**Problem to work on:** Return all entries word for word, but drop any images.

**Source material:**

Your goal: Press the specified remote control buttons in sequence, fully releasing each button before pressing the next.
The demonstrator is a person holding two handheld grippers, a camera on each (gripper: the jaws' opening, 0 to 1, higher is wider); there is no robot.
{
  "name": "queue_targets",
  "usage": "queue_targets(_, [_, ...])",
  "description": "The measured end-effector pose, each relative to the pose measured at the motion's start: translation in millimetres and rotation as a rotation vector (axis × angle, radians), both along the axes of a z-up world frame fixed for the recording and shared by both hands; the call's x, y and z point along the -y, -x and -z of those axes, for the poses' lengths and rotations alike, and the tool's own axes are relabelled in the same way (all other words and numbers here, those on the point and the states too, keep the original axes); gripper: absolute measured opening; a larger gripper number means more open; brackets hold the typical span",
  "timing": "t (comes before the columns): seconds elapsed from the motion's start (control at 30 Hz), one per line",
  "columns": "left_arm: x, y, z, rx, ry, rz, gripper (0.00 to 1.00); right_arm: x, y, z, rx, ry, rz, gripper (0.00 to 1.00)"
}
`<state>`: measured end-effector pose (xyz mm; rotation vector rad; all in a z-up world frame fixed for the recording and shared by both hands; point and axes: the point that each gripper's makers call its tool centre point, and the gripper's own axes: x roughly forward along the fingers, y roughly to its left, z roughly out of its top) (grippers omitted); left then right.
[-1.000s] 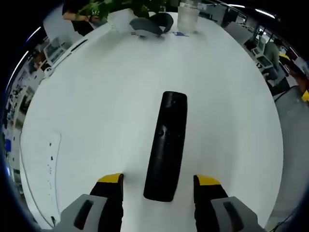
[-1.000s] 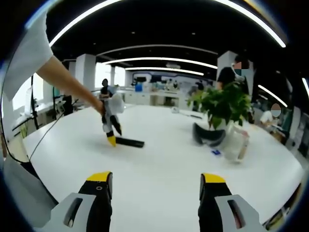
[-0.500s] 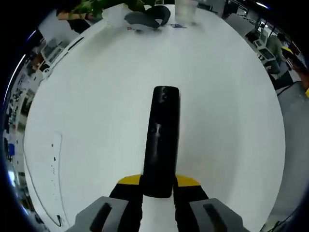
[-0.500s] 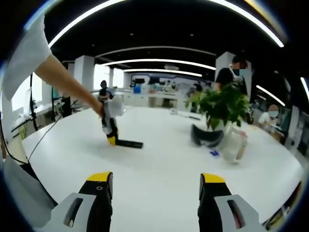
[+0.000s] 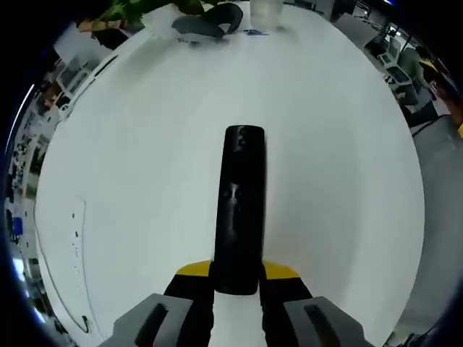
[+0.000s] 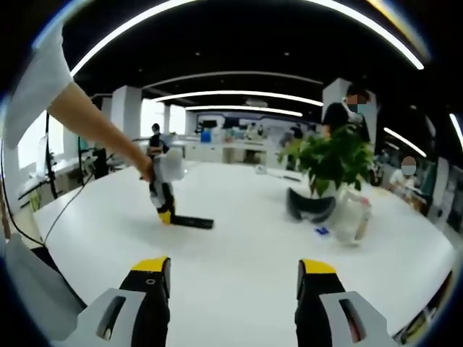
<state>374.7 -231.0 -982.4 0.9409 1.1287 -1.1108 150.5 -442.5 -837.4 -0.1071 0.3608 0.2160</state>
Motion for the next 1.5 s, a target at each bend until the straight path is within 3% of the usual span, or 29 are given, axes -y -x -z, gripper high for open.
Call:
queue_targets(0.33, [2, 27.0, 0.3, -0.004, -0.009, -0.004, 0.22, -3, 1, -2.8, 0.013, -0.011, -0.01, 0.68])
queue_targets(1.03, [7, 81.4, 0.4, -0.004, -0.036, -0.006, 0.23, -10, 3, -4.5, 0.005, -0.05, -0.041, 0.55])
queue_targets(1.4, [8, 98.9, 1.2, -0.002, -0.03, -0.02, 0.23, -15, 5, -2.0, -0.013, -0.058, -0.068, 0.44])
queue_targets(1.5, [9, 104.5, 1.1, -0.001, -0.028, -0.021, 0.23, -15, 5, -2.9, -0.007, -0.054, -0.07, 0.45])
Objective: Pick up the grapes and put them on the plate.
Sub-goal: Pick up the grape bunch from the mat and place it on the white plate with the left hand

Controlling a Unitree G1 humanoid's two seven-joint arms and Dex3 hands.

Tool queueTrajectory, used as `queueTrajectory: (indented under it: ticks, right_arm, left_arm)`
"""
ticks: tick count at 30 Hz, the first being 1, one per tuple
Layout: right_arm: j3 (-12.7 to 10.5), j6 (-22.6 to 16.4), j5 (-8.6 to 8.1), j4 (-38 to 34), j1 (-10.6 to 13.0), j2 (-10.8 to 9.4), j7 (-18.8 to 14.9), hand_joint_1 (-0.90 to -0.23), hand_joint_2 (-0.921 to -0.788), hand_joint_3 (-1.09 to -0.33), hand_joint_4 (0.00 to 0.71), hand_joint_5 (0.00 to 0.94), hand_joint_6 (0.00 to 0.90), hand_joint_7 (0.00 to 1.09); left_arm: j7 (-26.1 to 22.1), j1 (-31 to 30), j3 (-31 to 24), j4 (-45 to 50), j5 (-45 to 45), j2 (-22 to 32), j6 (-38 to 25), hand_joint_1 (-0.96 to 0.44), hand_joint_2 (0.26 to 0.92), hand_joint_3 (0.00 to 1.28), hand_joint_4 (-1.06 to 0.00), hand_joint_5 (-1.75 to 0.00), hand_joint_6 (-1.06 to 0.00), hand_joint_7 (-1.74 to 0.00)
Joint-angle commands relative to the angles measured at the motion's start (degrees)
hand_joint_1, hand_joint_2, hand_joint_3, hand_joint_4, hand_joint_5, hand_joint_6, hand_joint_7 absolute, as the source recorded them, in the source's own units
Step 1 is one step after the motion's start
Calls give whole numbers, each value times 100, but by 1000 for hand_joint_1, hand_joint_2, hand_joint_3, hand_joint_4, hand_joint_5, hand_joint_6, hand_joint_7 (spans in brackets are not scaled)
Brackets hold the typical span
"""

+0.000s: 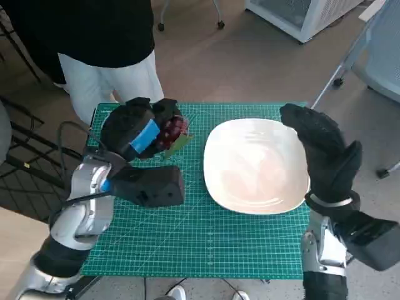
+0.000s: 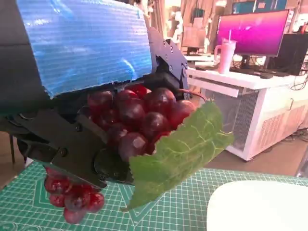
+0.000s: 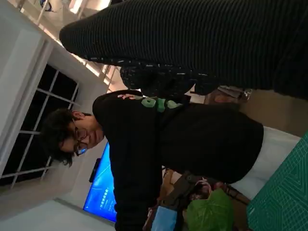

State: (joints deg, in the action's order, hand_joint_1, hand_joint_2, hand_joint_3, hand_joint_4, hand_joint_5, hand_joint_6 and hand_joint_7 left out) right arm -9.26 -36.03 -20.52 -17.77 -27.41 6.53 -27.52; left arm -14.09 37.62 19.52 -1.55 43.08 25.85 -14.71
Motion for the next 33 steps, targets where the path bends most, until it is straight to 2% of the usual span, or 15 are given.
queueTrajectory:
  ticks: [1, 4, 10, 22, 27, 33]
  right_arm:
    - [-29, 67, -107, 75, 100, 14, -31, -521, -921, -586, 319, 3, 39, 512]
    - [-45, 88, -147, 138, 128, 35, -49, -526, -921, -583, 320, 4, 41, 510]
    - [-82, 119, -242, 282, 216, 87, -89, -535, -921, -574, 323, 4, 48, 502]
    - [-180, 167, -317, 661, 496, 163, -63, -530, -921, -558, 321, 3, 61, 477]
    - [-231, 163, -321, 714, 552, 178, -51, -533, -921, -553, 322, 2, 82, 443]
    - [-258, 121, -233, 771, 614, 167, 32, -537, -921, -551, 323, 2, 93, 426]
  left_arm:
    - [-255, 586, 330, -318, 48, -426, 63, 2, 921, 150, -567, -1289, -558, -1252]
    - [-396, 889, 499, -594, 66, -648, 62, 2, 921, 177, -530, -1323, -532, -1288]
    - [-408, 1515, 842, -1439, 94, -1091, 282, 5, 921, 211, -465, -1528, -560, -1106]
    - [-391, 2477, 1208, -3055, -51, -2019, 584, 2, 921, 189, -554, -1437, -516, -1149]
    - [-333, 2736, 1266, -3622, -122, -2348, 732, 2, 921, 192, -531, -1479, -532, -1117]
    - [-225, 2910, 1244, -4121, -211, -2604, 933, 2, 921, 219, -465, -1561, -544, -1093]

**Result of this task:**
Your goal: Press the specified remote control buttons in sequence, fully releasing each button before pressing the next.
The demonstrator is a person holding two handheld grippers, a camera on each (gripper: the jaws' opening, 0 to 1, higher is wider); there is no robot.
{
  "name": "queue_targets",
  "usage": "queue_targets(_, [_, ...])",
  "description": "The measured end-effector pose, each relative to the pose measured at the motion's start: translation in millimetres and rotation as a rotation vector (axis × angle, radians), both along the axes of a z-up world frame fixed for the recording and shared by both hands; the call's x, y and z point along the -y, -x and -z of those axes, for the poses' lengths and rotations alike, and the tool's own axes are relabelled in the same way (all other words and numbers here, those on the point and the states too, keep the original axes); gripper: absolute measured opening; a larger gripper number means more open; brackets hold the typical span",
  "timing": "t (comes before the columns): seconds elapsed from the motion's start (control at 30 Hz), one per line",
  "columns": "left_arm: x, y, z, rx, ry, rz, gripper (0.00 to 1.00); right_arm: x, y, z, rx, ry, rz, gripper (0.00 to 1.00)"
}
`<state>`: measured end-effector pose (xyz mm; rotation vector rad; all in a z-up world frame fixed for the recording and shared by both hands; point and axes: the point that each gripper's makers call its tool centre point, and the gripper's own axes: x roughly forward along the fingers, y roughly to its left, z roughly out of its top) (grippers omitted); left then right.
[-1.000s] 
[-1.000s] 
[-0.500s] 
[-0.500s] 
[+0.000s] 
[+0.000s] 
<state>374.7 -231.0 -982.4 0.9409 1.1287 -1.1108 150.5 -442.5 -837.4 -0.1071 0.3608 0.2160</state>
Motion for the next 1.5 s, a target at each bend until the straight path is within 3% of the usual span, or 29 are given, axes -y -x -z, gripper high for open.
Call:
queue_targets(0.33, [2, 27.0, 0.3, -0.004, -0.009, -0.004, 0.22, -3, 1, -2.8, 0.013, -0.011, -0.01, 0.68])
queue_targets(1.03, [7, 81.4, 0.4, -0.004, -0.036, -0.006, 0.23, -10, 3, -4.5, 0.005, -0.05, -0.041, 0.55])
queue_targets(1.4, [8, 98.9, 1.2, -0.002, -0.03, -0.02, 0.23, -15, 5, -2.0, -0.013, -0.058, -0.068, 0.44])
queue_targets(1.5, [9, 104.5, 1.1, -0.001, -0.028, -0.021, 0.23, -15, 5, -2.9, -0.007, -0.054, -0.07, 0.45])
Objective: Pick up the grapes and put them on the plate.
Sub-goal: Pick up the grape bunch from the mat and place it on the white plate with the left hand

Controlling a Unitree G1 humanoid's two seven-joint arms and Dex3 hands.

Tool queueTrajectory, used as `queueTrajectory: (indented under it: ticks, right_arm, left_arm)`
"""
ticks: tick count at 30 Hz, the first being 1, one per tuple
Layout: right_arm: j3 (-12.7 to 10.5), j6 (-22.6 to 16.4), j5 (-8.6 to 8.1), j4 (-38 to 34), j1 (-10.6 to 13.0), j2 (-10.8 to 9.4), j7 (-18.8 to 14.9), hand_joint_1 (-0.90 to -0.23), hand_joint_2 (-0.921 to -0.788), hand_joint_3 (-1.09 to -0.33), hand_joint_4 (0.00 to 0.71), hand_joint_5 (0.00 to 0.94), hand_joint_6 (0.00 to 0.90), hand_joint_7 (0.00 to 1.09); left_arm: j7 (-26.1 to 22.1), j1 (-31 to 30), j3 (-31 to 24), j4 (-45 to 50), j5 (-45 to 45), j2 (-22 to 32), j6 (-38 to 25), hand_joint_1 (-0.96 to 0.44), hand_joint_2 (0.26 to 0.92), hand_joint_3 (0.00 to 1.28), hand_joint_4 (-1.06 to 0.00), hand_joint_5 (-1.75 to 0.00), hand_joint_6 (-1.06 to 0.00), hand_joint_7 (-1.74 to 0.00)
Joint-angle commands relative to the angles measured at the motion's start (degrees)
hand_joint_1, hand_joint_2, hand_joint_3, hand_joint_4, hand_joint_5, hand_joint_6, hand_joint_7 absolute, as the source recorded them, in the source's own units
Step 1 is one step after the motion's start
Calls give whole numbers, each value times 100, but by 1000 for hand_joint_1, hand_joint_2, hand_joint_3, hand_joint_4, hand_joint_5, hand_joint_6, hand_joint_7 (spans in brackets are not scaled)
Brackets hold the typical span
"""

+0.000s: 
+0.000s: 
+0.000s: 

State: (joints deg, in the action's order, hand_joint_1, hand_joint_2, hand_joint_3, hand_joint_4, hand_joint_5, hand_joint_6 and hand_joint_7 left out) right arm -9.26 -36.03 -20.52 -17.77 -27.41 6.53 -27.52; left arm -14.09 37.62 19.52 -1.55 43.08 25.85 -14.71
Motion for the next 33 steps, targets where the path bends most, until it is straight to 2% of the usual span, or 15 are given.
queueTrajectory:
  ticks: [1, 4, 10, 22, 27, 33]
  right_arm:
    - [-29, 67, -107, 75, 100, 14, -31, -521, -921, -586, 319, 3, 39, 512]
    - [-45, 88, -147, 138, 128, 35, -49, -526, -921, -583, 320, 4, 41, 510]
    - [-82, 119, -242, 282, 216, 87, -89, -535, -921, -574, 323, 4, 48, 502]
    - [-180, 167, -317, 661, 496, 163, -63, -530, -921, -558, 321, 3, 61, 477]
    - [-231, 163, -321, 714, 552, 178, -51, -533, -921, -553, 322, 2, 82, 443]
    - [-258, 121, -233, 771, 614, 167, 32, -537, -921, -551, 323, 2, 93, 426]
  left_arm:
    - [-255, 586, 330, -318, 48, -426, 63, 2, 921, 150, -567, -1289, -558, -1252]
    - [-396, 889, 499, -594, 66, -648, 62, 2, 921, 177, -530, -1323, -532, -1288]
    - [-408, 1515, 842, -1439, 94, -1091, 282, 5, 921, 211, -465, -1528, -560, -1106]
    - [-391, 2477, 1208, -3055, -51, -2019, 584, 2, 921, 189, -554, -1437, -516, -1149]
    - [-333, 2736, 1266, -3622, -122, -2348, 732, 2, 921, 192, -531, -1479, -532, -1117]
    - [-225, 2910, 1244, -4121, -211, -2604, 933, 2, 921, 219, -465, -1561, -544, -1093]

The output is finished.